O livro que publiquei sobre a pandemia partiu das leituras de ensaios recentes de pensadores de quem conheço bem a obra. Tive a impressão de um descompasso na tentativa desses autores de compreender o momento atual a partir da tradição filosófica. Um deles foi o filósofo italiano Giorgio Agamben, que analisou as medidas para conter a pandemia como abuso do mecanismo de estado de emergência. É uma ideia que Agamben desenvolve a partir do conceito de soberania política do filósofo alemão Carl Schmitt [1888-1985], com o qual ele trabalha há muitos anos. No caso atual, penso que não foi um abuso do mecanismo de estado de exceção. Ao contrário, dessa vez acho que era necessário decretar estado de emergência. 

Já o filósofo Byung-Chul Han, que nasceu na Coreia do Sul e se naturalizou alemão, em suas discussões sobre a reação de diversos países frente à pandemia, delimitou as medidas tomadas na Europa e Ásia, como se toda Europa tivesse reagido da mesma forma e toda a Ásia também. Na verdade, o que aconteceu na Coreia, China ou Taiwan foi muito diferente. Penso que a interpretação de Han se apoiou em um modo de entender essas diferenças culturais a partir de uma visão bastante difundida e já muito criticada de uma separação radical que existiria entre Europa e Ásia. Por outro lado, também discordo da interpretação otimista de alguns pensadores de esquerda, que enxergaram na crise causada pela pandemia o começo do fim do capitalismo e a chance de inaugurar um sistema novo. 
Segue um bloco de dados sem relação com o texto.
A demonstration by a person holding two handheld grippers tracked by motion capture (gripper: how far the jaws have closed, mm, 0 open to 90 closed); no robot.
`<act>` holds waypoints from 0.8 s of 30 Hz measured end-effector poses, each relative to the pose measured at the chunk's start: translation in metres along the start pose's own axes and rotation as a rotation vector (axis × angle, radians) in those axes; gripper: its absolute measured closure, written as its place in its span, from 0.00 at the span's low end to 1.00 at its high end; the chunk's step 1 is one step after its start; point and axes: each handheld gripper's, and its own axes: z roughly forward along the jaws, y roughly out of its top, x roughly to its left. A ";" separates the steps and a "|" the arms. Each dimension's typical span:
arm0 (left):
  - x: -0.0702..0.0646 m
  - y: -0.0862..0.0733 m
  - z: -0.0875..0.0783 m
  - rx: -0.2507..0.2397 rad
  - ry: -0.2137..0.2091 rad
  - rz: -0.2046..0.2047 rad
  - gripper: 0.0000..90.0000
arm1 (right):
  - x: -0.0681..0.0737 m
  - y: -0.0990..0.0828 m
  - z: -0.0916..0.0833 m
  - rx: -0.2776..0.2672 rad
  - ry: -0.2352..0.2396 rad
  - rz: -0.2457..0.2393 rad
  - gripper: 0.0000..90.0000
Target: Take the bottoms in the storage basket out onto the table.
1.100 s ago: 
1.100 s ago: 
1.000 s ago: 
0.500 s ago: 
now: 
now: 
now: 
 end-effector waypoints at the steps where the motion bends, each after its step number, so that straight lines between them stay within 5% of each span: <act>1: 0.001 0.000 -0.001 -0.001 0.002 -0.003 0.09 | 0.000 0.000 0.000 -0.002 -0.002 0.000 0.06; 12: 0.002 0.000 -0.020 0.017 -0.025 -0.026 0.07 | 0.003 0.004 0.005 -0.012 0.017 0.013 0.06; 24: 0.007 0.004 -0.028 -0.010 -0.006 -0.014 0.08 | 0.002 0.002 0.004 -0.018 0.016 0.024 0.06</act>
Vivemos uma situação que afeta o mundo todo, uma catástrofe que já tinha sido antecipada pela ciência e até mesmo pela indústria cultural. As mudanças climáticas, os desastres naturais que decorrem dela e diversos problemas causados pela agropecuária em escala industrial estão cada vez mais presentes em nosso cotidiano. Não dá para afirmar que estamos em uma situação inesperada. Sem mecanismos e instituições de cooperação política transacional como a Organização Mundial da Saúde, por exemplo, mas em escala mais ampla, estaremos expostos a outros estragos causados por pandemias e males afins no futuro. Além disso, a economia precisa ser gerenciada de modo a beneficiar todas as pessoas e não como algo que precisa ser protegido e blindado acima de tudo.